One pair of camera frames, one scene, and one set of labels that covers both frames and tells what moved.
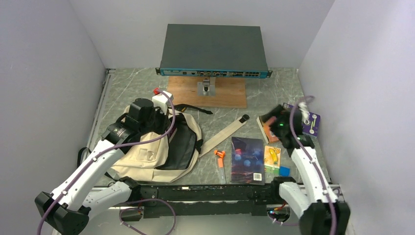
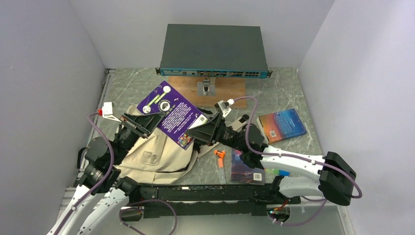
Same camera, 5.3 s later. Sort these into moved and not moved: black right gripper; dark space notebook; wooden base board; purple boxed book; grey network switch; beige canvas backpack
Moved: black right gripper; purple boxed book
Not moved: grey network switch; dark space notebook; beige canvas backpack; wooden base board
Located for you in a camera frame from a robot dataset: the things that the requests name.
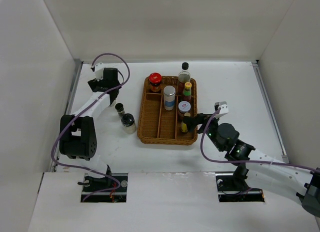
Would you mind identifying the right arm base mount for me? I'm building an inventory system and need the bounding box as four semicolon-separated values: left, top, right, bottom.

==

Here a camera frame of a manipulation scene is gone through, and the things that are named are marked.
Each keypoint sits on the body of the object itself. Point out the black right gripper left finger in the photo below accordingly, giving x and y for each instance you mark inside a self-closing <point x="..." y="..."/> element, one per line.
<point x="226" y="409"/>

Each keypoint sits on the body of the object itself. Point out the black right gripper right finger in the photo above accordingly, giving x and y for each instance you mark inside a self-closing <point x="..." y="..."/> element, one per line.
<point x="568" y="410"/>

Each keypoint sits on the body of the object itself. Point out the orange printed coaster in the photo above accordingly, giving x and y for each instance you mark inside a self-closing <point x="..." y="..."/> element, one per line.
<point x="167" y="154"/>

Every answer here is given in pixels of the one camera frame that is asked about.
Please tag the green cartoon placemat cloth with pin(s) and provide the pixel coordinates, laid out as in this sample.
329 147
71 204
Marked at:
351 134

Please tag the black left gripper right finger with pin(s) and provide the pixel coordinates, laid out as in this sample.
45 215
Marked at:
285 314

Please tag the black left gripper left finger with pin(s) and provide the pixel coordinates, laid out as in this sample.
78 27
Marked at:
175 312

> **Problem requirements**: Starting with the line that has "One pair of" and going on through the line that has "Would you mind", transcribe the records above exactly, but skip the pictures.

> **Your solution**:
One pair of camera frames, one scene, and one set of labels that covers both frames and tells what moved.
Same camera, 5.3 s later. Sort these into moved and not moved: black right gripper; dark space notebook; wooden base board; purple boxed book; grey network switch; beige canvas backpack
Moved: black right gripper; purple boxed book
Not moved: grey network switch; dark space notebook; beige canvas backpack; wooden base board
Located for you in a camera frame from a robot dataset: the things that the requests name.
Would you mind identifying the right arm base mount for me? I'm building an inventory system and need the bounding box as four semicolon-separated values: left, top, right, bottom.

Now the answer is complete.